In recent years, fault diagnosis based on domain generalization has attracted increasing attention as an effective approach to address the challenge of domain shift. most existing approaches depend on learning domain-invariant representations from multiple source domains, limiting their practical application in fault diagnosis. To address this issue, this paper introduces a single-domain generalization method for mechanical fault diagnosis, the Single-Domain Cycle Generative Adversarial Network (SDCGAN).
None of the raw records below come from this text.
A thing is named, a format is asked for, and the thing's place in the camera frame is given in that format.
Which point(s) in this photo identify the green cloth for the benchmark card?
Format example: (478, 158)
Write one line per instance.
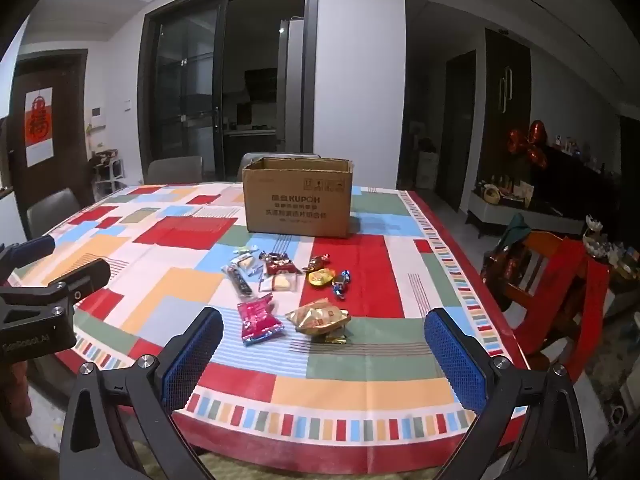
(514, 232)

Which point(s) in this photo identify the red snack packet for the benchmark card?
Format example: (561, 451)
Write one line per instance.
(280, 269)

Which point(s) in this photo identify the brown wooden door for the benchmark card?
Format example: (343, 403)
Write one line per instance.
(70, 160)

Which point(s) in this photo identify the red wooden chair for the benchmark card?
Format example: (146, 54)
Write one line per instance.
(575, 300)

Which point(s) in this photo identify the blue purple foil candy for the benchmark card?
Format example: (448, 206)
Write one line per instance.
(341, 282)

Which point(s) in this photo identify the gold foil wrapper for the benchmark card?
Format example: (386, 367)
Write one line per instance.
(337, 338)

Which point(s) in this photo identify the white shoe rack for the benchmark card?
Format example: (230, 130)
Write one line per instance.
(107, 172)

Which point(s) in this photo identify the grey dining chair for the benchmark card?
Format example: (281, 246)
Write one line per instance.
(52, 212)
(250, 160)
(175, 170)

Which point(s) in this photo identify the red white door poster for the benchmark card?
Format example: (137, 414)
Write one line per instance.
(39, 127)

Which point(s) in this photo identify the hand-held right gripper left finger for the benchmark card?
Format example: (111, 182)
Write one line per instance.
(192, 355)

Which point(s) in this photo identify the pink snack packet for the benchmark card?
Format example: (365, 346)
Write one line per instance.
(257, 320)

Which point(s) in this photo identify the colourful patchwork tablecloth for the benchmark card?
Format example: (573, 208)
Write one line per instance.
(350, 375)

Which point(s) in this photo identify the tall dark cabinet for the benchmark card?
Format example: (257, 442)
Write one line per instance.
(505, 110)

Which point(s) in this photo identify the gold bun packet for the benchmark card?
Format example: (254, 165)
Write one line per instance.
(317, 317)

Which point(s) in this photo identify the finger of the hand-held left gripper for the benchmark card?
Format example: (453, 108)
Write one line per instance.
(80, 280)
(30, 252)

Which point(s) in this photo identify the yellow foil candy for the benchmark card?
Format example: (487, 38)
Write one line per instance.
(321, 278)

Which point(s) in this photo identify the white intercom panel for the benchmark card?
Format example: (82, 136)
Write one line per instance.
(97, 116)

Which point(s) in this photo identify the white bin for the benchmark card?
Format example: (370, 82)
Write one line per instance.
(428, 167)

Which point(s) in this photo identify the red gold foil candy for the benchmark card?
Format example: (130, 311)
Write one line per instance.
(316, 263)

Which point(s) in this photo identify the dark interior door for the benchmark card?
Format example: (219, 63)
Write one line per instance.
(457, 130)

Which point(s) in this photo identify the clear bread packet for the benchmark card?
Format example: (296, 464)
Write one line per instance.
(281, 283)

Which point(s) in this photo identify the silver refrigerator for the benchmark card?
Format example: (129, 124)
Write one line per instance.
(292, 85)

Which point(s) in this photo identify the clear packet white snack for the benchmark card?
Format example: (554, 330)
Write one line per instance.
(245, 261)

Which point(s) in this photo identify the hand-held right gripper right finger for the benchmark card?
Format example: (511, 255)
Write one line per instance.
(455, 360)

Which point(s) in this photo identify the dark foil wrapped candy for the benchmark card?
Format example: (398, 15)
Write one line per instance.
(280, 258)

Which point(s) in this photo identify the brown cardboard box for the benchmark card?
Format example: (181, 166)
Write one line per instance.
(295, 205)

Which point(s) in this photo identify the white low sideboard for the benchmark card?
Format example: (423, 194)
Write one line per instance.
(525, 212)

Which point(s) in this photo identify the black sliding glass door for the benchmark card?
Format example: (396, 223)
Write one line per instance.
(185, 85)

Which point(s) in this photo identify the red foil balloon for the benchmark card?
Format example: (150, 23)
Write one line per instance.
(530, 142)

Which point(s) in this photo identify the dark stick snack packet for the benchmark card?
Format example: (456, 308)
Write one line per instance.
(239, 282)
A CycleGAN-based domain generation module is introduced to produce extended domains that exhibit substantial divergence from the source domain, enhancing the model's generalization capability. The diagnostic task module subsequently extracts domain-invariant features from both the source and extended domains. Furthermore, an adversarial contrastive training strategy is employed to learn generalized features robust to unknown domain shifts. Comprehensive experiments on two mechanical datasets verify the effectiveness of the proposed method, while ablation studies validate the contributions of its components, highlighting its potential for real-world applications.